For a moment, it looked as if she was going to try and say more. Instead, she went into Gracie's room and woke her up. The little girl came out of her room rubbing her eyes, hair tousled from sleep. Allie didn't come out until Gracie had finished washing up. Noticing her brother, Allie made a rude gesture behind her back before heading to the lavatory. Andrew held in a sigh. She'd done that either because she did hate him or she was trying to get him to be his normal self. He wanted to be. He really did.

But he couldn't. Not talking to them through breakfast as they chatted. Today they were going to the ship's school.
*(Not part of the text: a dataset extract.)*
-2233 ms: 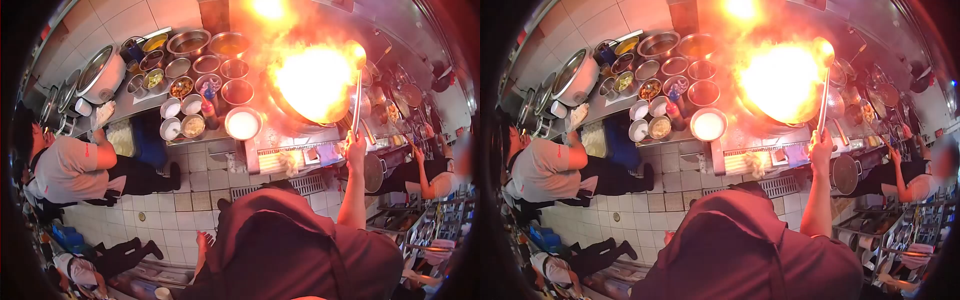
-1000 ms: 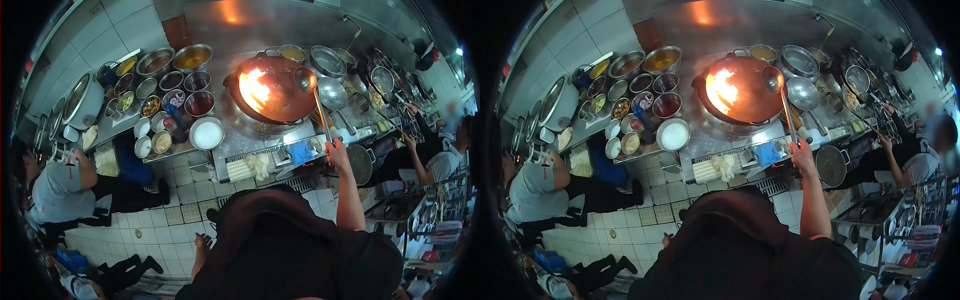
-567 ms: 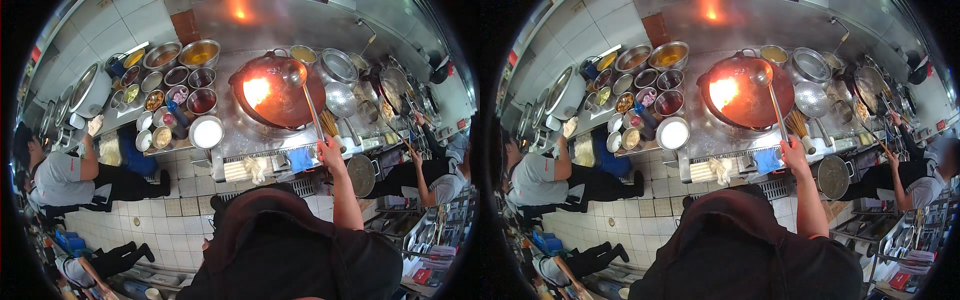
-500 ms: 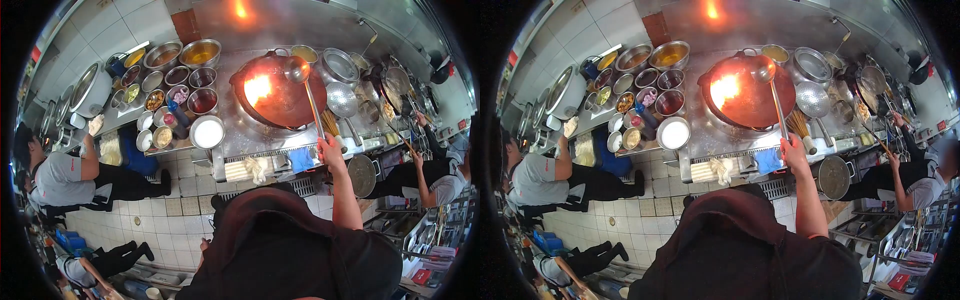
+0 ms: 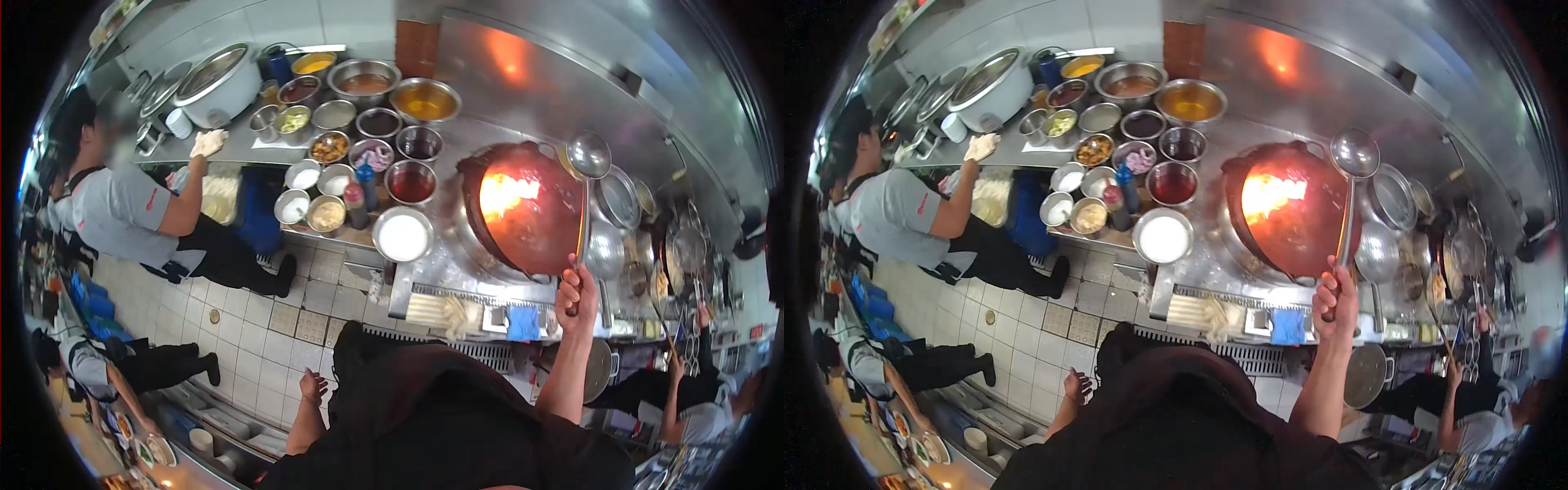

Gracie was beside herself with excitement, constantly wiggling in her chair, unable to contain her energy. Andrew wanted to tease her, be the big brother he normally was, but he kept his quiet. As they got up from the table, it was Gracie who filled the silence. Allie sidled up to him next to the door, their mother had already left. His sister whispered in his ear, "Love me or hate me, but please don't ignore me."

He stared at her, teeth clenched. His twin took Gracie's and and led her out the door. Allie wasn't fighting fair, bringing Nana into this. But then, neither was he.

Gracie didn't even look at him, not once. Andrew stood outside the door to their quarters, glaring at the two security officers assigned to guard him. He'd been wrong, his mother hadn't left yet, she waited outside the door, leaning against the wall across from it.

Waited till he made eye contact. "Be careful," she said.

He nodded, then started to the other 'lift. She caught him as he passed, put her hand on his shoulder. Andrew stopped, looked down at it, then back up at her. His hard eyes said it more harshly than any words. Don't touch me.

Beverly pulled her hand away. Then she bit her lip and walked quickly to the turbolift. He knew what that meant, his sisters did the same thing. Hell, he did. Bit their lip so they wouldn't cry. It was what he wanted, to have her hurt as much as he did. But all it did was make him feel worse, sharing the pain he had caused her in addition to his own.

"Aren't you supposed to be going to school?" one of the security officers asked.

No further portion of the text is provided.